Work to be completed — For each line in the data that includes "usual", make a copy.
[Opening Supplied data section]
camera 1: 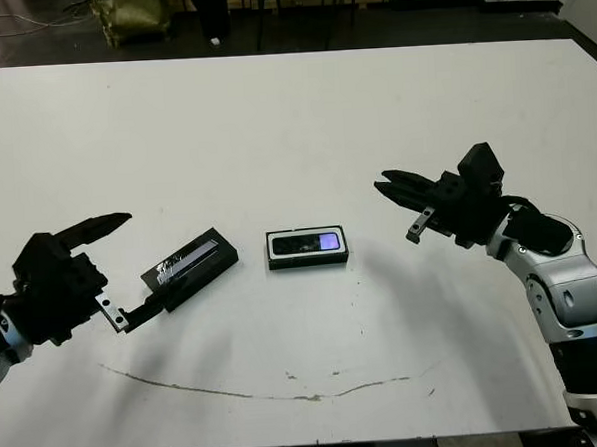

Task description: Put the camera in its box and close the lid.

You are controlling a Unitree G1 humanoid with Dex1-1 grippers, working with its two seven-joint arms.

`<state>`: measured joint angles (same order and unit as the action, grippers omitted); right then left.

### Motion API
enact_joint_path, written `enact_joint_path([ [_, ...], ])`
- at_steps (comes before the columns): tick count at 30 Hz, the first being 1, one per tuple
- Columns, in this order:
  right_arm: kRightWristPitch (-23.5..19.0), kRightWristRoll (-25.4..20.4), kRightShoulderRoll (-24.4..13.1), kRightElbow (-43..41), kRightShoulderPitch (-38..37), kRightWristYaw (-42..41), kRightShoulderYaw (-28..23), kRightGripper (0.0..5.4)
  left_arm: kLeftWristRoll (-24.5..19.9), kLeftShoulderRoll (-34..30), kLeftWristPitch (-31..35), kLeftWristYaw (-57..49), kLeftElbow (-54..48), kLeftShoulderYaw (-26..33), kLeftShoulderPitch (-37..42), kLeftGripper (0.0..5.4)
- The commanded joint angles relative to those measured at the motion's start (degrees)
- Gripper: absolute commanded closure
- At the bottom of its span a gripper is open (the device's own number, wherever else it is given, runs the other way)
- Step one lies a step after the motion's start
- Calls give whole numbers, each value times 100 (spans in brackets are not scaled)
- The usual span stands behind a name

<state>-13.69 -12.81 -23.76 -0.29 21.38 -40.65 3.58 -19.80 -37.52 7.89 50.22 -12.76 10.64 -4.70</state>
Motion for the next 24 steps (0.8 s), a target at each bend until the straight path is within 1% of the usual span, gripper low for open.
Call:
enact_joint_path([
  [1,-23,4,-26,95,-72,-33,-3,540,-69,43,-348,452,714,-200,257,1],
  [4,-86,31,-47,43,-79,-2,8,540,-145,123,-553,640,1050,-267,373,1],
  [6,-80,20,-36,36,-81,-2,5,540,-166,126,-581,752,1184,-316,440,1],
  [9,-179,46,-57,-25,-71,25,28,540,-174,157,-655,832,1376,-366,538,1],
  [12,-148,30,-43,-3,-73,2,22,540,-238,143,-441,849,1461,-418,627,1],
  [15,-159,50,-51,-35,-81,18,29,540,-176,158,-351,761,1462,-478,674,1],
  [19,-189,20,-52,-65,-91,8,13,540,-3,166,-527,722,1587,-577,716,1],
  [24,-91,0,-30,29,-84,-37,0,540,45,218,-609,667,1728,-637,706,1],
])
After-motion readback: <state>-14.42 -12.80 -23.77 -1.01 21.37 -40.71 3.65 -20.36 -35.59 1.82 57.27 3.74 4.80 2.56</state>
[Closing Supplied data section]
Response —
- The usual span stands behind a name
Motion for the next 24 steps (0.8 s), a target at each bend until the straight path is within 1% of the usual span, gripper low for open.

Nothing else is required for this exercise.